Set the images aside and retype the whole listing exactly.
^^^^
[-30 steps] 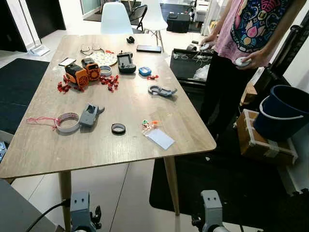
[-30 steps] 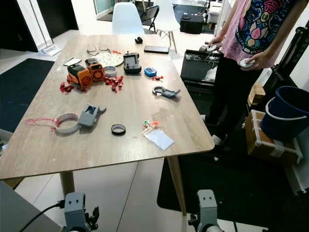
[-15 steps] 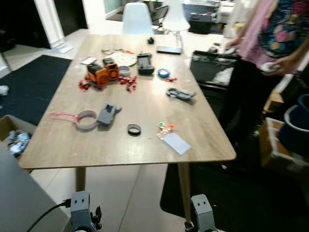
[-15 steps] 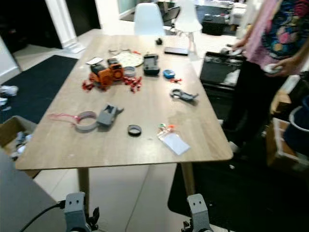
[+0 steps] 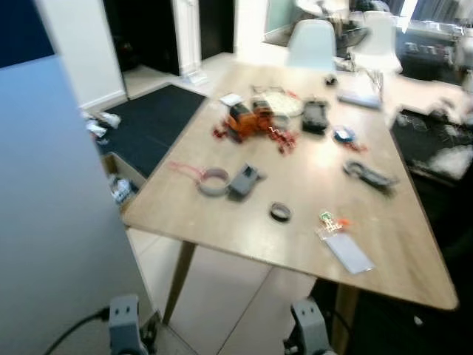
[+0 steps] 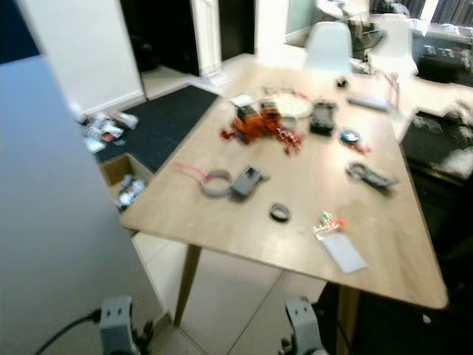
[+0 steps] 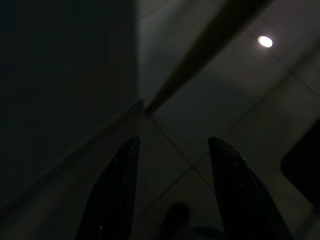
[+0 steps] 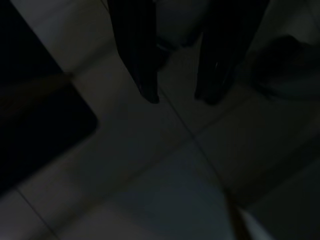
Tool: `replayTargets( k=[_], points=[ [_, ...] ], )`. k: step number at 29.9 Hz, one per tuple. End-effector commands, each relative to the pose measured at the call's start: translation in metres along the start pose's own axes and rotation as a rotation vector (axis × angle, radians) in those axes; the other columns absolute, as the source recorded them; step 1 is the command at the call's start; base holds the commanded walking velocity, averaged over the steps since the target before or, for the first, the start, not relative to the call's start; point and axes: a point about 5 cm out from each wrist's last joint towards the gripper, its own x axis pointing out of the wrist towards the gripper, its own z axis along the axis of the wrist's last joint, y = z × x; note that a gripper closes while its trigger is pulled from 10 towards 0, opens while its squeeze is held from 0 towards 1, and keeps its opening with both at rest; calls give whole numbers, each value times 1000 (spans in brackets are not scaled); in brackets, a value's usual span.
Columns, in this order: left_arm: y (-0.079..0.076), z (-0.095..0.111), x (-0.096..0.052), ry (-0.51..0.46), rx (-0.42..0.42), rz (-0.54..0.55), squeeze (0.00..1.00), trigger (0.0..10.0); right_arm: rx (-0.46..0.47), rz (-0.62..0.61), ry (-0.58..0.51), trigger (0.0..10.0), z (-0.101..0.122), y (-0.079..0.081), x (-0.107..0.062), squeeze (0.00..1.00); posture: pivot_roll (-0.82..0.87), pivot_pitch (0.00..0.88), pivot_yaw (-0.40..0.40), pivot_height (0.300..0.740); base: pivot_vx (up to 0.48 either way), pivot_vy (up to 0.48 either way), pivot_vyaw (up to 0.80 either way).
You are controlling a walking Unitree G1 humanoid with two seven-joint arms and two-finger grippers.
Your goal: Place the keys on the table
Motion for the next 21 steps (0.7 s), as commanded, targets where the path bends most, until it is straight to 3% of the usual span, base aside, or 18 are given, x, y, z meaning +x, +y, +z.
replayTargets(
  k=[1, 18, 21],
  points=[
    [1, -3, -1, 12, 1, 2, 0, 10000, 5, -10, 24, 10000, -7, -3, -3, 0, 62, 56, -26, 740, 0, 0, 800],
    [3, -2, -1, 6, 1, 13, 0, 10000, -2, -11, 11, 10000, -3, -2, -1, 0, 61, 57, -28, 740, 0, 0, 800],
    [2, -2, -1, 8, 1, 13, 0, 10000, 30, -26, 1, 10000, -2, -2, -1, 0, 59, 55, -25, 740, 0, 0, 800]
  ],
)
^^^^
◆ **Answer below**:
[-30 steps] 
[-30 steps] 
[-15 steps] 
[-15 steps] 
[+0 steps] 
[+0 steps] 
[+0 steps] 
[+0 steps] 
Tool: `replayTargets( k=[_], points=[ [_, ...] ], )`. k: step number at 29.9 Hz, one per tuple. End-effector commands, each relative to the pose measured at the call's start: translation in metres along the start pose's own axes and rotation as a rotation vector (axis × angle, radians) in those axes; the other columns absolute, as the source recorded them; step 1 is the command at the call's start; base holds the commanded walking velocity, averaged over the steps since the target before or, for the first, the start, not relative to the call's start; point and axes: a point about 5 cm out from each wrist's last joint towards the gripper, its own x axis pointing out of the wrist towards the gripper, its own z axis along the axis of the wrist's last joint, y = z × x; note that a gripper closes while its trigger is pulled from 10 towards 0, opens while its squeeze is held from 0 towards 1, and keeps its opening with both at rest; calls give whole numbers, each value times 1000 (spans in brackets are not scaled); in brackets, a value's usual span.
Columns, in this order: left_arm: y (-0.079..0.076), z (-0.095..0.111), x (-0.096..0.052), ry (-0.51..0.46), rx (-0.42..0.42), rz (-0.54..0.55), squeeze (0.00..1.00), trigger (0.0..10.0); right_arm: rx (-0.46..0.47), rz (-0.62..0.61), ry (-0.58..0.51), trigger (0.0..10.0), z (-0.101..0.122), y (-0.079..0.081), x (-0.107..0.062), squeeze (0.00..1.00); posture: pivot_roll (-0.82..0.87), pivot_pitch (0.00..0.88), pivot_yaw (-0.40..0.40), pivot_height (0.300..0.740); base: pivot_vx (up to 0.48 either way), pivot_vy (up to 0.48 either way), pivot_vyaw (up to 0.80 either way).
You are controlling a walking Unitree G1 humanoid with two seven-joint arms and two-finger grippers.
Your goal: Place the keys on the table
Motion for the next 21 steps (0.7 s), as commanded, targets where the path bends most, until it is straight to 3% of the usual span, base aside, or 18 are given, x, y, z meaning +x, +y, +z.
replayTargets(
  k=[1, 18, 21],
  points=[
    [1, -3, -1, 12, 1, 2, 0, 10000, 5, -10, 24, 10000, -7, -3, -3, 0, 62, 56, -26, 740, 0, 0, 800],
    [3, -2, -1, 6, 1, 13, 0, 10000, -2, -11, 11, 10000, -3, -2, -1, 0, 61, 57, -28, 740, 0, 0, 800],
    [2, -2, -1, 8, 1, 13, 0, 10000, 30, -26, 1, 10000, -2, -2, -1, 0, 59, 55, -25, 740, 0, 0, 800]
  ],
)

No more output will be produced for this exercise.